Try it. See how much people are willing to pay.

The fact that you can't see the value in these things doesn't mean they don't have value to others. There are some breathtaking pieces of art composed entirely of found objects. The value of art is not, and should not be, solely a function of how difficult the piece is to produce. One of my favorite pieces of art is a one-line telegram that took, I would imagine, about ten minutes to create.

Sorry to interrupt everyone jumping on the modern art hatred bandwagon. Perhaps you should all take a moment to explain your feelings about airline food too.
There's a difference between a sculpture that is composed of found objects and one that simply is a curated found object -- as I've been pointing out throughout this thread, Duchamp's "Fountain" was very much a joke played on the establishment. Sometimes I wonder if he was surprised that they fully bought into it, and if he was disappointed in the fact that they kind of took his ideas and ran with them. Somehow I doubt he was surprised, but I really have no clue about the disappointment.

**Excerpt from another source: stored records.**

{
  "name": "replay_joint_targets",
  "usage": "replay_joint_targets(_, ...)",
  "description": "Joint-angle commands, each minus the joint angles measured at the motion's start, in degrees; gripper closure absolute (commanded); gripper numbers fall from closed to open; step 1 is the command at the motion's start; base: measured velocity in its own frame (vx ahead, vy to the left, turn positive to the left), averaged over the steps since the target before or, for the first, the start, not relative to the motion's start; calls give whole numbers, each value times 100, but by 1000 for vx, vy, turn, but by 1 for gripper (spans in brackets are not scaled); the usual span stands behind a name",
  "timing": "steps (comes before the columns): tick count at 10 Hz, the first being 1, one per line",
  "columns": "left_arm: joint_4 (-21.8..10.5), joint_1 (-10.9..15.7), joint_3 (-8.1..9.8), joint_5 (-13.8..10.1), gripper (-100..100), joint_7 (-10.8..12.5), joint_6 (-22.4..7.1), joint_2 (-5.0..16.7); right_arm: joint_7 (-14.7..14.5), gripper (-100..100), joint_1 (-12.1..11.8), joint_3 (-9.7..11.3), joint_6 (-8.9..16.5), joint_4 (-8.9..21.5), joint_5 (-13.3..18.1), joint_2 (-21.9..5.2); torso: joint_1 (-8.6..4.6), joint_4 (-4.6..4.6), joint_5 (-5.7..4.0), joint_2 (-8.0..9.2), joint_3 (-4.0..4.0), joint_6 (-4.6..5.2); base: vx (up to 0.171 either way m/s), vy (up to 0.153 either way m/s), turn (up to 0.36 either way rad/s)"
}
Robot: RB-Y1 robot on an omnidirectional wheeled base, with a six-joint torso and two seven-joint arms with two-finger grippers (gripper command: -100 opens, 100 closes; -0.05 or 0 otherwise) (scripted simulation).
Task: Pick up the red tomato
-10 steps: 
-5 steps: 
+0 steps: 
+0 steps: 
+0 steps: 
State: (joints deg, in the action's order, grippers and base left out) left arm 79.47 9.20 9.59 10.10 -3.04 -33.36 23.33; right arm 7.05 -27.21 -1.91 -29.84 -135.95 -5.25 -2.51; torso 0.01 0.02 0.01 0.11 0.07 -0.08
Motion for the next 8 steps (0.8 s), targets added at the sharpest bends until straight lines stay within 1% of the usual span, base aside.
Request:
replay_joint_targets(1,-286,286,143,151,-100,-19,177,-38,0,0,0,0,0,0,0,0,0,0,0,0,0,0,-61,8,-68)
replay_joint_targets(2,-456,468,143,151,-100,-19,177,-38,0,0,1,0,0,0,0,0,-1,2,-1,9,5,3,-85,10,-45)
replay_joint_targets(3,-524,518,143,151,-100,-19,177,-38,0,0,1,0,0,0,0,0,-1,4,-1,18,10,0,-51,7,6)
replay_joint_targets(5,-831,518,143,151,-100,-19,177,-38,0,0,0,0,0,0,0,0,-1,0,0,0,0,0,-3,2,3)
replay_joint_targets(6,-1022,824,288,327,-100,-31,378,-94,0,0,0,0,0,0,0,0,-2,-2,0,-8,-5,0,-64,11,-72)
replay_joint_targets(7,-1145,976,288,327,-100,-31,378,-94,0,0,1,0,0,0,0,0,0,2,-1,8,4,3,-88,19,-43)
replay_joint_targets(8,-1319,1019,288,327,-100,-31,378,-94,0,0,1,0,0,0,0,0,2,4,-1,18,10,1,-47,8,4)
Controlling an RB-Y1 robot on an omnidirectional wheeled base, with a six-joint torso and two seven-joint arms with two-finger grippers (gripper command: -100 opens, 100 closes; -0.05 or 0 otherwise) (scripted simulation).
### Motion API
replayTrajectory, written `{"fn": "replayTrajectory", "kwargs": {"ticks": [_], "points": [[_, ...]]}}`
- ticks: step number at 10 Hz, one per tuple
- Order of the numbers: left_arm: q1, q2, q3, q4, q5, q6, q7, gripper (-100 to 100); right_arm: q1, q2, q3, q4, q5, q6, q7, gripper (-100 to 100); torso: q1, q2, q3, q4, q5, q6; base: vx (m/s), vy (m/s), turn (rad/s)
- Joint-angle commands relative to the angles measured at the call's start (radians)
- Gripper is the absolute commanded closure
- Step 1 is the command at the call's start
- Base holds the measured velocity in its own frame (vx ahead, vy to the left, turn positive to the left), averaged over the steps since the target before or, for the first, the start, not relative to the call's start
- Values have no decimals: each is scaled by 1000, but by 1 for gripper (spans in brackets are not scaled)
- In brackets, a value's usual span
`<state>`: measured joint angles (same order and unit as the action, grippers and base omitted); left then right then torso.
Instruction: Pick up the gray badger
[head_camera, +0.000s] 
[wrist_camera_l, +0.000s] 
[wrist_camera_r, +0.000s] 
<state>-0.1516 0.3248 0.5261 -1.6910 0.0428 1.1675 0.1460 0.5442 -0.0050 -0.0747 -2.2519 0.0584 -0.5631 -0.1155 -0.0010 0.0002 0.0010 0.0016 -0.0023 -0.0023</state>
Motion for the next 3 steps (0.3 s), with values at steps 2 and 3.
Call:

Anyway, getting back on topic, sculptures made out of found objects are really no different from any other sculpture; the only real difference is in the technique used to make it, since it's basically a 3D collage. There's this really cool sculpture of a lizard that I occasionally pass on the highway. It's pretty clearly made out of random junk from a scrapyard, but it's still freakin' cool -- what's not to love about a 15 foot long metal lizard?

Edit: A 15 foot long metal lizard standing on the roof of a warehouse, no less. I have no idea what the story is behind it, but if you live somewhere in the Tampa Bay area, you probably know what I'm talking about.
There's a difference between a sculpture that simply is a curated found object and a bad sculpture that simply is a curated found object.

I'm not saying that any old object is inherently a great work of art. What I'm saying is that it can be. "Fountain" is a great example - it mocked the notion that someone could present such a stupid work as art and, in doing so, became the presentation of a brilliant piece of art. If you think that "Fountain" represents nothing but an indictment of the art world, you don't understand it fully - it is an indictment, but it's also contradictory in the sense that the indictment itself makes it into a potentially profound, meaningful piece. If he was surprised that people embraced it as art, I imagine it was more surprise that people understood the inherent contradiction.